As reinier says, you need to add 0.5 to make sure it rounds to the nearest integer, so you get
int b = (int) (sqrt((float)a) + 0.5f);
if((b*b) == a) /* perfect square */
For this to work, b has to be (exactly) equal to the square root of a if a is a perfect square. However, I don't think you can guarantee this. Suppose that int is 64 bits and float is 32 bits (I think that's allowed). Then a can be of the order 2^60, so its square root is of order 2^30. However, a float only stores 24 bits in the significand, so the rounding error is of order 2^(30-24) = 2^6. This is larger to 1, so b may contain the wrong integer. For instance, I think that the above code does not identify a = (2^30+1)^2 as a perfect square.
I would do.
// sqrt always returns positive value. So casting to int is equivalent to floor()
int down = static_cast<int>(sqrt(value));
int up = down+1; // This is the ceil(sqrt(value))

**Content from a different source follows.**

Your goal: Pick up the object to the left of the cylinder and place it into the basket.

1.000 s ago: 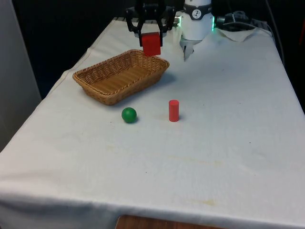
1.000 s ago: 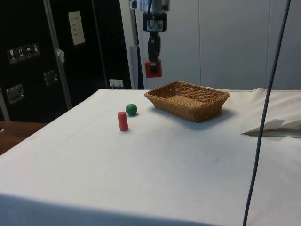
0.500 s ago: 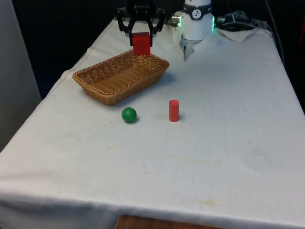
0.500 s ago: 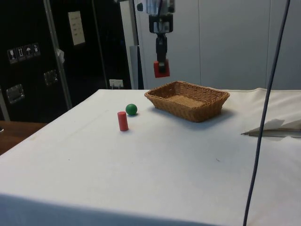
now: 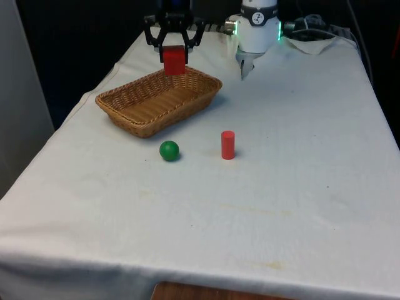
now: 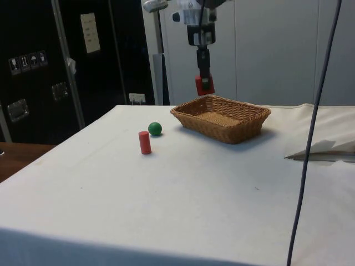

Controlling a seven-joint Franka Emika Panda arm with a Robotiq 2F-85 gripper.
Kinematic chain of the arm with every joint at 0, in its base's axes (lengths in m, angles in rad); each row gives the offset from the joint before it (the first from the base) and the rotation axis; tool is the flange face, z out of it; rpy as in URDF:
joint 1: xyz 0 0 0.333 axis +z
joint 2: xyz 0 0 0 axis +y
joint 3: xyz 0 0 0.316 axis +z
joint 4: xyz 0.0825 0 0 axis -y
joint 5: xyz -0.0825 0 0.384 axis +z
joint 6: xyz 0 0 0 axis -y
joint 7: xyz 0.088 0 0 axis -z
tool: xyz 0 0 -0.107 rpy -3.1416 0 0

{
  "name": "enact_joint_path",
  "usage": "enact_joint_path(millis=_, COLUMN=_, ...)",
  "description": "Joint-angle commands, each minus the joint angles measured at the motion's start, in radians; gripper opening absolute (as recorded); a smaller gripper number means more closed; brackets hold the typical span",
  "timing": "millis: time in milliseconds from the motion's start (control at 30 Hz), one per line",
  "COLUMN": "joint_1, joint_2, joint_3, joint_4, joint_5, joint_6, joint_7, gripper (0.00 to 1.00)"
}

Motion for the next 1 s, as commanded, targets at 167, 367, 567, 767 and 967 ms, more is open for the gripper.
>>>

// Because of rounding problems I would test the floor() and ceil()
// of the value returned from sqrt().
if (((down*down) == value) || ((up*up) == value))
{
// We have a winner.
}
The more obvious, if slower -- O(sqrt(n)) -- way:
bool is_perfect_square(int i) {
int d = 1;
for (int x = 0; x <= i; x += d, d += 2) {
if (x == i) return true;
}
return false;
}
While others have noted that you should not test for equality with floats, I think you are missing out on chances to take advantage of the properties of perfect squares. First there is no point in re-squaring the calculated root. If a is a perfect square then sqrt(a) is an integer and you should check:
b = sqrt((float)a)
b - floor(b) < e
where e is set sufficiently small. There are also a number of integers that you can cross of as non-square before taking the square root. Checking Wikipedia you can see some necessary conditions for a to be square:
A square number can only end with
digits 00,1,4,6,9, or 25 in base 10
Another simple check would be to see that a % 4 == 1 or 0 before taking the root since:
Squares of even numbers are even,
since (2n)^2 = 4n^2.
Squares of odd
numbers are odd, since (2n + 1)^2 =
4(n^2 + n) + 1.
These would essentially eliminate half of the integers before taking any roots.

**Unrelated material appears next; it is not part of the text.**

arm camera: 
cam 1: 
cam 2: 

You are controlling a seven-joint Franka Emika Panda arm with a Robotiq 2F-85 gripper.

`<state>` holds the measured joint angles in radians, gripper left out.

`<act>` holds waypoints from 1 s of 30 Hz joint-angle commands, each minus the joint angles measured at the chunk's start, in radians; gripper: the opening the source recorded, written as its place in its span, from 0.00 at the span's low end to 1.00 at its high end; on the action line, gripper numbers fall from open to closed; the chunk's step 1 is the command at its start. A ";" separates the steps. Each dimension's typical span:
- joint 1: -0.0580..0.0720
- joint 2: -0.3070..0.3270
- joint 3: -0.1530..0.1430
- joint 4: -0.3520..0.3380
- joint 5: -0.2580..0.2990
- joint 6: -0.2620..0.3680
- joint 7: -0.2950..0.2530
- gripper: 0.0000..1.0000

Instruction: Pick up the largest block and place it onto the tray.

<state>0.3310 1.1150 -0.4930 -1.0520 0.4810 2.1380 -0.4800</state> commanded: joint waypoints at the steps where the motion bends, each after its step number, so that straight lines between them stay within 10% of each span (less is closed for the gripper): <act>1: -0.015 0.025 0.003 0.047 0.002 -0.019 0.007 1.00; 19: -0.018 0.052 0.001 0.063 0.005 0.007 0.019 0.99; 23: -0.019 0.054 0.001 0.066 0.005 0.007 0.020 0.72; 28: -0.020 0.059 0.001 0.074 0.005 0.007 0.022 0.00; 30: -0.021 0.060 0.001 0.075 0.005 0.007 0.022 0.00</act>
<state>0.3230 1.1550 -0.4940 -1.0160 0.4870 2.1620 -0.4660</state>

The cleanest solution is to use an integer sqrt routine, then do:
bool isSquare( unsigned int a ) {
unsigned int s = isqrt( a );
return s * s == a;
}
This will work in the full int range and with perfect precision. A few cases:
a = 0, s = 0, s * s = 0 (add an exception if you don't want to treat 0 as square)
a = 1, s = 1, s * s = 1
a = 2, s = 1, s * s = 1
a = 3, s = 1, s * s = 1
a = 4, s = 2, s * s = 4
a = 5, s = 2, s * s = 4
Won't fail either as you approach the maximum value for your int size. E.g. for 32-bit ints:
a = 0x40000000, s = 0x00008000, s * s = 0x40000000
a = 0xFFFFFFFF, s = 0x0000FFFF, s * s = 0xFFFE0001
Using floats you run into a number of issues. You may find that sqrt( 4 ) = 1.999999..., and similar problems, although you can round-to-nearest instead of using floor().

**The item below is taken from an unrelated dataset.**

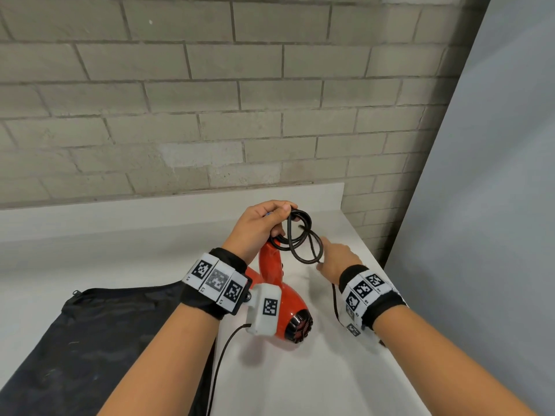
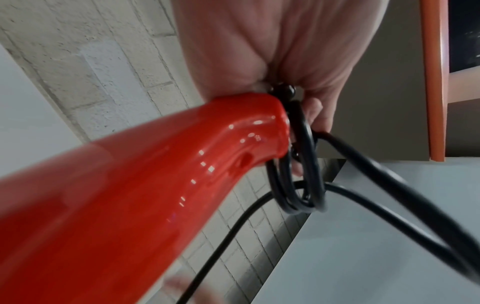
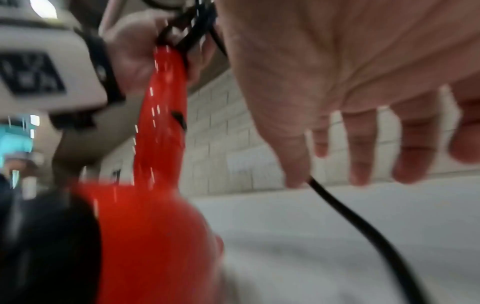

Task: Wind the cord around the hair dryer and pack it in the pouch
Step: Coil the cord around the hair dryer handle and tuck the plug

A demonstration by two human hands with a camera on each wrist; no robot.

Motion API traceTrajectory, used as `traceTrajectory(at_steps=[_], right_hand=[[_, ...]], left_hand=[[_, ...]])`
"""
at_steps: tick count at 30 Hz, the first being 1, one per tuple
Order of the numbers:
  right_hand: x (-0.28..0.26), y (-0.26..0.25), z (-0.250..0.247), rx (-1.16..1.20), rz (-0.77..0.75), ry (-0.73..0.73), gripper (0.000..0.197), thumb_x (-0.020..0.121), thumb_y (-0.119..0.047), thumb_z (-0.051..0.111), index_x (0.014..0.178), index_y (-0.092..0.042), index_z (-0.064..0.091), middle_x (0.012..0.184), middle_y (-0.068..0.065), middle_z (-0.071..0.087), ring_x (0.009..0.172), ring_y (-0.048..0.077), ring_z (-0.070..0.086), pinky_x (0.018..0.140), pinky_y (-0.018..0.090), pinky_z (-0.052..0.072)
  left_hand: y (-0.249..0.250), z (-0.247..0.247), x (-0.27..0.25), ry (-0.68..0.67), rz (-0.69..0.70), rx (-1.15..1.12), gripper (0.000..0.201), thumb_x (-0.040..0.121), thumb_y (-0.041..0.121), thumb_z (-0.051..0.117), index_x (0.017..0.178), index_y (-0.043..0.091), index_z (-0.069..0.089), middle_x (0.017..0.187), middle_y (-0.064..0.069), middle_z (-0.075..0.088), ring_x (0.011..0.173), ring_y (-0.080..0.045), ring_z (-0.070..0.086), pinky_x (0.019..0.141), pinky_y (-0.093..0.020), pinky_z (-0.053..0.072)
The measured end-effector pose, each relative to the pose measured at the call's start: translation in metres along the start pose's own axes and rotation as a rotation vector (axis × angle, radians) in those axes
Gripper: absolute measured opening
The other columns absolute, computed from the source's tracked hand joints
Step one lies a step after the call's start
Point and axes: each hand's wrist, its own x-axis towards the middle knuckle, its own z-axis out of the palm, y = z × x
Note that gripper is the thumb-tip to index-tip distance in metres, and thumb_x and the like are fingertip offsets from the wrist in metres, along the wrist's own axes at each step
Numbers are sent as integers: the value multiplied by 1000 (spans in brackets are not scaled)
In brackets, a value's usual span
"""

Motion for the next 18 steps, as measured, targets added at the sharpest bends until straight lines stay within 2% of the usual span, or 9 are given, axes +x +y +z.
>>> traceTrajectory(at_steps=[2, 4, 6, 8, 9, 12, 14, 15, 18], right_hand=[[-9, -15, -13, 364, -303, 61, 54, 79, -23, 62, 129, -28, 42, 125, 7, 57, 118, 28, 50, 100, 42, 43], [-22, -31, -28, 700, -585, 49, 37, 80, -18, 61, 116, -21, 55, 113, 2, 63, 109, 19, 57, 97, 29, 46], [-30, -42, -36, 819, -640, 63, 20, 83, -14, 56, 101, -10, 65, 102, 7, 68, 98, 18, 63, 88, 24, 50], [-30, -40, -35, 812, -547, 137, 16, 87, -6, 55, 95, 1, 67, 96, 16, 69, 88, 19, 63, 79, 21, 49], [-27, -36, -33, 772, -487, 172, 15, 88, -3, 54, 93, 3, 67, 92, 16, 69, 84, 19, 62, 78, 22, 48], [-13, -19, -20, 562, -300, 116, 15, 87, -18, 56, 81, -15, 69, 81, 5, 68, 80, 23, 61, 81, 40, 49], [-6, -10, -14, 446, -185, 66, 16, 87, -27, 54, 76, -22, 65, 80, 0, 66, 82, 23, 60, 81, 38, 45], [-3, -7, -12, 378, -129, 55, 16, 87, -28, 53, 79, -22, 65, 83, 0, 67, 85, 23, 60, 82, 36, 43], [3, 8, -7, 169, 74, -25, 19, 88, -25, 50, 96, -18, 67, 104, 6, 67, 98, 26, 60, 96, 38, 40]], left_hand=[[1, 1, 0, -16, -2, 8, 18, 93, 13, 45, 91, 13, 63, 56, 10, 62, 41, -2, 36, 51, -12, 39], [2, 2, 1, -35, 4, 12, 18, 93, 13, 44, 92, 12, 62, 49, 12, 60, 40, -1, 36, 51, -12, 40], [4, 3, 1, -50, 7, 9, 18, 93, 12, 43, 92, 11, 61, 42, 10, 56, 39, -1, 36, 51, -11, 41], [5, 2, 2, -53, -5, 18, 18, 93, 12, 43, 93, 9, 60, 42, 11, 55, 38, -1, 36, 49, -11, 40], [5, 1, 2, -55, -12, 25, 18, 93, 12, 43, 94, 9, 61, 45, 11, 59, 38, -1, 35, 48, -11, 39], [3, -1, 3, -56, -29, 10, 21, 94, 14, 43, 90, 12, 63, 58, 7, 67, 37, -2, 34, 50, -14, 43], [2, -1, 5, -58, -43, 0, 23, 94, 16, 42, 87, 11, 64, 61, 5, 68, 36, -3, 33, 53, -17, 45], [2, -1, 5, -69, -46, -6, 24, 94, 16, 42, 86, 10, 64, 61, 5, 68, 36, -3, 33, 53, -18, 43], [4, -2, 3, -82, -54, -13, 17, 92, 11, 46, 86, 10, 62, 54, 11, 62, 37, -2, 32, 52, -16, 42]])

Worse though, a float has only 24 significant bits which means you can't cast any int larger than 2^24-1 to a float without losing precision, which introduces false positives/negatives. Using doubles for testing 32-bit ints, you should be fine, though.
But remember to cast the result of the floating-point sqrt back to an int and compare the result to the original int. Comparisons between floats are never a good idea; even for square values of x in a limited range, there is no guarantee that sqrt( x ) * sqrt( x ) == x, or that sqrt( x * x) = x.
basics first:
if you (int) a number in a calculation it will remove ALL post-comma data. If I remember my C correctly, if you have an (int) in any calculation (+/-*) it will automatically presume int for all other numbers.
So in your case you want float on every number involved, otherwise you will loose data:
sqrt((float)a)*sqrt((float)a)==(float)a
is the way you want to go
Floating point math is inaccurate by nature.
So consider this code:
int a=35;
float conv = (float)a;
float sqrt_a = sqrt(conv);
if( sqrt_a*sqrt_a == conv )
printf("perfect square");
this is what will happen:
a = 35
conv = 35.000000
sqrt_a = 5.916079
sqrt_a*sqrt_a = 34.999990734
this is amply clear that sqrt_a^2 is not equal to a.